The day gets off to an early start in Esther Adiambo Ombewa’s house. As early as 6 AM, she is in the kitchen preparing a breakfast of porridge and beans for her four children. After the three eldest head off to school, Esther, 30, and her toddler son, Joab, go to the nearby sugarcane fields for a day of work. It is a simple daily routine that three years ago seemed unimaginable: Esther assumed she’d be dead by now.
While pregnant with Joab, Esther was diagnosed with HIV. She accepted the news stoically. “When I learned my HIV status, I was not really surprised; I suspected it,” she said. “I was only sorry for my unborn child, who I was sure would be born HIV-positive too.”
Esther lives in the village of Get, along the shores of Lake Victoria, in Nyanza Province in southwestern Kenya. The area has the country’s highest HIV prevalence, and EngenderHealth leads a comprehensive project there, called APHIA II Nyanza, which incorporates a range of services addressing HIV, malaria, tuberculosis, and maternal, reproductive, and child health. The three-year project partners with Kenya’s government to make high-quality holistic care available to Nyanza’s residents. This means integrating services so that a couple can bring their child in for vaccination and receive family planning counseling for themselves, as well as treatment for HIV—all at one facility.
A hallmark of EngenderHealth’s approach in Nyanza is reaching out to communities. In a province where 15% of adults are living with HIV, men and women are encouraged to get tested for HIV and to seek out treatment.
After losing her husband to AIDS, then finding out that she, too, was HIV-positive, Esther felt isolated. In her culture, widows are stigmatized. But, community health workers trained by EngenderHealth encouraged her to visit the local hospital. There, Esther got information on how to prevent transmission of HIV to her baby and was given antiretroviral treatment to improve her own health. She was advised to deliver at the hospital, where doctors could supervise the birth, but due to the long distance between her home and the facility, the nurse gave her a dose of the drug nevirapine in case of an emergency delivery.
Fortunately, Esther made it to the hospital in time, and her son, Joab, was born HIV-free. “The services I received gave my child a chance to have a healthy life, and this renewed my strength,” she said.

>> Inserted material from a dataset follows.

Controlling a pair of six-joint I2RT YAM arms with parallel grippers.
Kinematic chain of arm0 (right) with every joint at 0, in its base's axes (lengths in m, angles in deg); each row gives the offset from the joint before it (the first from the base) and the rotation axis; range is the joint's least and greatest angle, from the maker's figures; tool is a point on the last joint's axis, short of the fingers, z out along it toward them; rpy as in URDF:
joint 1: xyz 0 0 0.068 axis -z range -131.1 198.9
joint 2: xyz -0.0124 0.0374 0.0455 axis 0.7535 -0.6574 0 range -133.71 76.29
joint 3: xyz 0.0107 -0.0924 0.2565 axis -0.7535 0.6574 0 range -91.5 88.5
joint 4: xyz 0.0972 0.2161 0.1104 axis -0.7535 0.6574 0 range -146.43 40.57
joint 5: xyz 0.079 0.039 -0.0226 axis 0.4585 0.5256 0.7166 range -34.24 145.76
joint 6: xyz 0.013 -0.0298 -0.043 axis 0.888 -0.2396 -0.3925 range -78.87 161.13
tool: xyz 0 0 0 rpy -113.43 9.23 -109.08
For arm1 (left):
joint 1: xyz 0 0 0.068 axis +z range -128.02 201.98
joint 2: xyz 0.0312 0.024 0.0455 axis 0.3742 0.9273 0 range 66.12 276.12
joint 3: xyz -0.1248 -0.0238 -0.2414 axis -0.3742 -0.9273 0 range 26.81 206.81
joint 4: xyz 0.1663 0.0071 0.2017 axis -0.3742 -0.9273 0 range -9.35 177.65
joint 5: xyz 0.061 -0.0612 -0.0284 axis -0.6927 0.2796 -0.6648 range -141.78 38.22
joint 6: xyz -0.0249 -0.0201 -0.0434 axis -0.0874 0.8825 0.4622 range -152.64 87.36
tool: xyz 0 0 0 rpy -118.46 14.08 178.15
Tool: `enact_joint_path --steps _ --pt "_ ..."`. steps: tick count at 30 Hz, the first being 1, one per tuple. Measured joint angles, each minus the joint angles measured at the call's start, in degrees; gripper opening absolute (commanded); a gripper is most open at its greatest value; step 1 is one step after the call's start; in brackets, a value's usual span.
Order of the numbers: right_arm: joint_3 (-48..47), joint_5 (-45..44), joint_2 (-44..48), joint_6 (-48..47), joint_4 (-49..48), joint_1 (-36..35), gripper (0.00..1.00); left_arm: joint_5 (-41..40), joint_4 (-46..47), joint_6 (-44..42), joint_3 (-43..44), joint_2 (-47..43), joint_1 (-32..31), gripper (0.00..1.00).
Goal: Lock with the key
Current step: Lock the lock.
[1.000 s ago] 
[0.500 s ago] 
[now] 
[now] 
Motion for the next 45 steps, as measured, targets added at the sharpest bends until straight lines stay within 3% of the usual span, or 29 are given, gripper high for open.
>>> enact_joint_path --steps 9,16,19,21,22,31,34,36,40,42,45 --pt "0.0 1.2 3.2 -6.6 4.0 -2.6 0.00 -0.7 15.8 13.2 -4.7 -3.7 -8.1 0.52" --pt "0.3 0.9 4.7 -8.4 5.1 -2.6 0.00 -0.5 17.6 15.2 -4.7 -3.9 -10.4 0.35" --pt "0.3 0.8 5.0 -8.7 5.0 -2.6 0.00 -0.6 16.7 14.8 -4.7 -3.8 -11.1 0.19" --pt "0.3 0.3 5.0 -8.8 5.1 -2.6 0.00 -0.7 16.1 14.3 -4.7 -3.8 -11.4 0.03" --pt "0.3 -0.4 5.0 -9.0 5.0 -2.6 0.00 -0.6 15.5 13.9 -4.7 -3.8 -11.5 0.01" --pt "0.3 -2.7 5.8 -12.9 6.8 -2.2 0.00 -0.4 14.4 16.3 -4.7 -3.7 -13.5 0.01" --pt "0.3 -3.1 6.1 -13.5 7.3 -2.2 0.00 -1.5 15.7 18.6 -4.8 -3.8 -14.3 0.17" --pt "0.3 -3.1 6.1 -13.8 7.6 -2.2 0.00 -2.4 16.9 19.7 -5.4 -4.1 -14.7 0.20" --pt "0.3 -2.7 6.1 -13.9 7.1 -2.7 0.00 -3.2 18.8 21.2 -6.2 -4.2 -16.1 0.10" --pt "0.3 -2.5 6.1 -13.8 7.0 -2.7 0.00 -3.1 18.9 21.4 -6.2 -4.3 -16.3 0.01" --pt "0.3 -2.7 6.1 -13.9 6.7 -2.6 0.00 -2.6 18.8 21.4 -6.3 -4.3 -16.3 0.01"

Esther’s own life has changed in many ways since that fateful day in 2006. From working in her sugarcane fields, she has built a stable financial base, as well as a bigger house for her family.
She has also won the respect of her community, becoming an inspiration to hundreds of women in the area by reaching out to them with information and sharing her own experience with HIV.
Through a local support group, she spends many evenings advising local women to get tested for HIV, counseling those who test positive, and encouraging them to register at the clinic and take the antiretroviral treatment that will save their lives and the lives of their children. One of the countless women she has counseled, Mary, commented, “If it weren’t for Esther, I would have given up. But because of her and the care I received, my baby is HIV-free—and the source of my happiness.”
Thus far in Nyanza, nearly 40,000 mothers have benefited from services to prevent transmission of HIV to their babies, enabling women like Esther and Mary to protect the health of their children and to ensure the future of their families.